● **What is needed**: Each line below that contains the word "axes" is to be counted; give only the final number.

● **Data**:
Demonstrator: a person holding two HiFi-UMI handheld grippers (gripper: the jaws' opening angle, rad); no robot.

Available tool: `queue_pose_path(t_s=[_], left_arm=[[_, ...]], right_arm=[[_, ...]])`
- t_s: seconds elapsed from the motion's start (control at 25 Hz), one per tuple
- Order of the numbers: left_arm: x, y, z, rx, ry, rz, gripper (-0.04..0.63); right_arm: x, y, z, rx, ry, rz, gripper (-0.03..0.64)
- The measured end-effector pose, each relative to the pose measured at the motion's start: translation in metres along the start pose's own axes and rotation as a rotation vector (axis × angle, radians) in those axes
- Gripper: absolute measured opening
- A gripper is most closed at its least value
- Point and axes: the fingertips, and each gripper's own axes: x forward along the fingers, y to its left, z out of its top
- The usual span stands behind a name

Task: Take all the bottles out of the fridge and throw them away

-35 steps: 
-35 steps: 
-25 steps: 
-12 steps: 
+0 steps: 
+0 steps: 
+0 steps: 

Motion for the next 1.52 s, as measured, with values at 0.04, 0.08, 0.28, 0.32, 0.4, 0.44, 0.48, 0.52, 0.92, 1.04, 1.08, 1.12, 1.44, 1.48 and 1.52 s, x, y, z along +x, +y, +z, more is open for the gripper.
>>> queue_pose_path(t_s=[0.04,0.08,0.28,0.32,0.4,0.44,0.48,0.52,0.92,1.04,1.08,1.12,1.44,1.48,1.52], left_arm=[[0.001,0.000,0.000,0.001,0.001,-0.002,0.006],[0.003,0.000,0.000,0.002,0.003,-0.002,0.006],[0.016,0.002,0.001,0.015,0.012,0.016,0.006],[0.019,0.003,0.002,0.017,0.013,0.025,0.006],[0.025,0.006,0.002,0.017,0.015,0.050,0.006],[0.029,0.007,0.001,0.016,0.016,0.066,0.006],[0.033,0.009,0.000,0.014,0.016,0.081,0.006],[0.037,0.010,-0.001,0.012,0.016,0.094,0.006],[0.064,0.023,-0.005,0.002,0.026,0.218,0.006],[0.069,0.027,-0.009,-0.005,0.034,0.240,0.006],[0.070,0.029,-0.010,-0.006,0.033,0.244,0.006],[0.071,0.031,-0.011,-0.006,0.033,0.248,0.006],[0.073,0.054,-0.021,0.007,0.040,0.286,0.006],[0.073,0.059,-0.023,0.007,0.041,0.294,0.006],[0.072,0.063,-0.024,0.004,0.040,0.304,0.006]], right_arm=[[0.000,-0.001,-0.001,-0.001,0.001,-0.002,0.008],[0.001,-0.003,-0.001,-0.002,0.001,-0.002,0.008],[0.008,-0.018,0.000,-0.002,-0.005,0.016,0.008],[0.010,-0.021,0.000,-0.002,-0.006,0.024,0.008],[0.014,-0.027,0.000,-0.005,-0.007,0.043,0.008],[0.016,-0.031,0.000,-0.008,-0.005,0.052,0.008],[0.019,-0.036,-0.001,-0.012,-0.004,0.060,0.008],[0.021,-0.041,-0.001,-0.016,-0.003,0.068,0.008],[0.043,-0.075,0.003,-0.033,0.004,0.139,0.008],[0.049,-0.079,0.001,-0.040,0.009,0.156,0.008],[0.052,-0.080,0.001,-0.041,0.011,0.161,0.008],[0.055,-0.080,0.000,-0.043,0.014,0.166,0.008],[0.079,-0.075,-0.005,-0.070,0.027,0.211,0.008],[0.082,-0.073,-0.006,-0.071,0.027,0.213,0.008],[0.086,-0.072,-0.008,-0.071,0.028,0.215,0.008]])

● **Solution**: 2